# Artificial Neural Network Part 7

0
157 Stochastic Gradient Descent: In our last topic we discussed about Gradient Descent. We learned that Cost Function is convex i.e. it always curves up and it has only a single minimum.

But what if cost function is not a convex function.  Then the algorithm we discussed in our last section might not work well. In that case we need to use a bit tweaked algorithm known as Stochastic Gradient Descent. As we can see in the above figure, convex function has single local minima but in case of non-convex function we have several local minima but we still could have global minimum.

Cost functions can broadly be divided into 2 categories.

Batch Gradient Descent: Batch Gradient Descent algorithm works fine when our cost function is convex. As discussed in our last section we would get single optimized combination of weights which we apply for all the rows in the dataset. But there is problem with this approach and that is if cost function is non-convex we might stuck in local minima rather than finding global minima. As we can see blue ball is stuck in local minima. Why Batch Gradient Descent function stuck in local minima? As we know, minima is the point where slope of curve is zero or gradient is equal to zero and this condition gets satisfied at local minima itself. This is why Batch Gradient Descent function shows convergence at local minima and outputs the final combination of weights.

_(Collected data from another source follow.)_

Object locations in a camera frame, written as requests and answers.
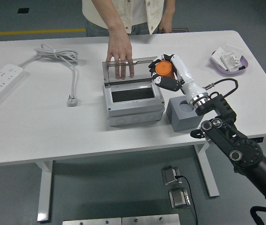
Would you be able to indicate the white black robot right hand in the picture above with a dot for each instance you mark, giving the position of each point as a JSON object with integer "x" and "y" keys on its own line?
{"x": 184, "y": 72}

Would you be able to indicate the person's left hand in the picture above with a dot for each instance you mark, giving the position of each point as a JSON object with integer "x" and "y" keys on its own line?
{"x": 165, "y": 26}

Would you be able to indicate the person's right hand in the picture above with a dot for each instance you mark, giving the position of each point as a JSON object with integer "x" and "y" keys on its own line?
{"x": 119, "y": 49}

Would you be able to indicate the orange cylindrical battery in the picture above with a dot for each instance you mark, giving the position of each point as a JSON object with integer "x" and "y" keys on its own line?
{"x": 164, "y": 68}

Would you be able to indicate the grey electrical box with lid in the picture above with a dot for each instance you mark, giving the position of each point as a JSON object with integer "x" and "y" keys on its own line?
{"x": 133, "y": 110}

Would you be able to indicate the person's right forearm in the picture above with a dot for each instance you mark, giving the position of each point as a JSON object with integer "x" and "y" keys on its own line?
{"x": 110, "y": 18}

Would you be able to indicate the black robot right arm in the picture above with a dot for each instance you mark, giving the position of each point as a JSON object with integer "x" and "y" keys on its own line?
{"x": 240, "y": 145}

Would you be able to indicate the person's left forearm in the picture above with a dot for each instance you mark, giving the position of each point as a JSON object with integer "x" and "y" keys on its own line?
{"x": 169, "y": 9}

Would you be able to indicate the metal floor socket box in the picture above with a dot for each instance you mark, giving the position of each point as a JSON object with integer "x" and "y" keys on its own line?
{"x": 178, "y": 198}
{"x": 169, "y": 175}

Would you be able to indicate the dark floor sign plate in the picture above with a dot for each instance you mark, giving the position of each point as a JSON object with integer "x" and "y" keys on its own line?
{"x": 181, "y": 30}

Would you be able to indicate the person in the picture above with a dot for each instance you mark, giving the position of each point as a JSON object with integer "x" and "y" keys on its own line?
{"x": 135, "y": 11}

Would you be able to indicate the purple oval tray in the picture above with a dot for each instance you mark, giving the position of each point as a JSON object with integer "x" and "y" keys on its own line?
{"x": 231, "y": 73}

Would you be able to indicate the white circuit breaker module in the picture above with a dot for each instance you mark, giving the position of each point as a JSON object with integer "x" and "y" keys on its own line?
{"x": 231, "y": 61}

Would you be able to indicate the grey cube holder block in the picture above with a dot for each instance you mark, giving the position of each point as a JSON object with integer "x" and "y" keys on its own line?
{"x": 184, "y": 122}

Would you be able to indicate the clear plastic bag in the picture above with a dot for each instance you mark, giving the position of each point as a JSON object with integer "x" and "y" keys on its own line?
{"x": 233, "y": 47}

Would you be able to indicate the white table leg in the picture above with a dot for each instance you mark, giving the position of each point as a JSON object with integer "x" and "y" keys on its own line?
{"x": 206, "y": 171}
{"x": 44, "y": 189}

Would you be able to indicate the black square floor marker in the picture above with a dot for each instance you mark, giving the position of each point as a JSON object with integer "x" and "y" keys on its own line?
{"x": 23, "y": 10}

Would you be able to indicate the black table control bracket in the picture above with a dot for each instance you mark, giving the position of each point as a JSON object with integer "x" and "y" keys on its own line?
{"x": 258, "y": 140}

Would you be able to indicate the grey metal base plate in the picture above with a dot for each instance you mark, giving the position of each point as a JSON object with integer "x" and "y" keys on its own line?
{"x": 90, "y": 222}
{"x": 150, "y": 220}

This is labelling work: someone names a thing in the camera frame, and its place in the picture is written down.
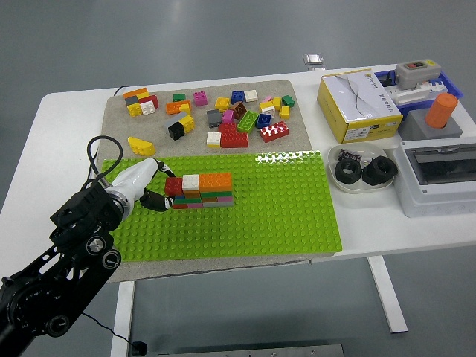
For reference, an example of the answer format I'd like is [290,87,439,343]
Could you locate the black hex nut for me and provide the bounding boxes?
[361,155,399,187]
[334,158,363,185]

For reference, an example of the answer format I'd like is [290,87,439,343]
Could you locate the white table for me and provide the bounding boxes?
[0,63,476,291]

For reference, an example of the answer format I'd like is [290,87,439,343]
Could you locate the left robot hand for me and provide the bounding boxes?
[110,157,178,213]

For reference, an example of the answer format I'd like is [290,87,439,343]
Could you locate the blue plastic bin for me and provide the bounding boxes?
[374,69,465,120]

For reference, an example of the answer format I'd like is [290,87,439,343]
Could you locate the grey square brick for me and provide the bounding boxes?
[206,109,223,129]

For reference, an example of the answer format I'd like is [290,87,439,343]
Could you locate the grey push-button switch box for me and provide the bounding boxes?
[393,58,443,91]

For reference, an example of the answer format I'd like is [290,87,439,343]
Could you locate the black square brick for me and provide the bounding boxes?
[167,122,186,141]

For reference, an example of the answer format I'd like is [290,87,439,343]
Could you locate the grey electrical enclosure box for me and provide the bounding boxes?
[392,136,476,219]

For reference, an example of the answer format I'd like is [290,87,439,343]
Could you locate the red long brick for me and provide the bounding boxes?
[219,131,250,149]
[258,120,291,144]

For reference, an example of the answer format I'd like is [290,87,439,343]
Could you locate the yellow curved brick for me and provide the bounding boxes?
[127,135,156,158]

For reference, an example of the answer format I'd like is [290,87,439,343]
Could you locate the small black circuit module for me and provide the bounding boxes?
[337,148,363,163]

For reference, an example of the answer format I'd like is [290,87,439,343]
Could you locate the white circuit breaker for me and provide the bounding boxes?
[385,78,448,108]

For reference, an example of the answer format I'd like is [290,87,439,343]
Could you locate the large orange brick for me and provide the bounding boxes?
[199,172,234,194]

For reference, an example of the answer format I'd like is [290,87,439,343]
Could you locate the grey square block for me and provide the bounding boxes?
[398,108,464,142]

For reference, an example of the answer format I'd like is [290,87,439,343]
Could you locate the white shallow dish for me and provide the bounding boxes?
[327,143,396,194]

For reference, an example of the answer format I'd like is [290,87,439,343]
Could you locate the yellow and white cardboard box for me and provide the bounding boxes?
[316,68,405,145]

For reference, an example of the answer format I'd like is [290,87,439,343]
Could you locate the lime green long brick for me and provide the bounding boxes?
[236,109,260,135]

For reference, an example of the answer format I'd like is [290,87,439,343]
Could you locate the small red brick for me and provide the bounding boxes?
[164,177,184,197]

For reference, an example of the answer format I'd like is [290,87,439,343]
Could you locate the white table leg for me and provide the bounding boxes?
[109,280,137,357]
[367,255,409,334]

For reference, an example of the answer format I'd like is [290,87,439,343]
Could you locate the orange long brick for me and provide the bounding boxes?
[165,100,191,115]

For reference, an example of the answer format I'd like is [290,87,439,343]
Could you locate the orange cylinder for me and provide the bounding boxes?
[424,92,459,130]

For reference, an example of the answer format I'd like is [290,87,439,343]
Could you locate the grey sloped brick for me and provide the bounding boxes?
[164,112,187,132]

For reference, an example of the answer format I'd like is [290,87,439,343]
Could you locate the thin black cable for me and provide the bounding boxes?
[81,85,131,347]

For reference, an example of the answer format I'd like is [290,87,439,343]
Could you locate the green studded baseplate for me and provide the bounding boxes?
[100,150,344,263]

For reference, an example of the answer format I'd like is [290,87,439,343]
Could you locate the silver metal clamp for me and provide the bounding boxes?
[302,53,326,72]

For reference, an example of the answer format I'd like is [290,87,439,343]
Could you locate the grey-brown mat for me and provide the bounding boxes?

Stochastic Gradient Descent: The problem of finding local minima is resolved in Stochastic Gradient Descent algorithm. In Stochastic Gradient Descent, rather than finding single optimized combination of weights for whole data set, we try to get optimized weights combination for each of the row in data set. This way we get several optimized combinations of weights and probability of finding global minimum increases.  As we can see, incase of Batch Gradient Descent, we calculate single combination of weights, so we can call Batch Gradient Descent a deterministic algorithm. But Stochastic Gradient Descent calculates optimized weights for each row of the dataset and adds randomness to the algorithm, which helps to find the global minima.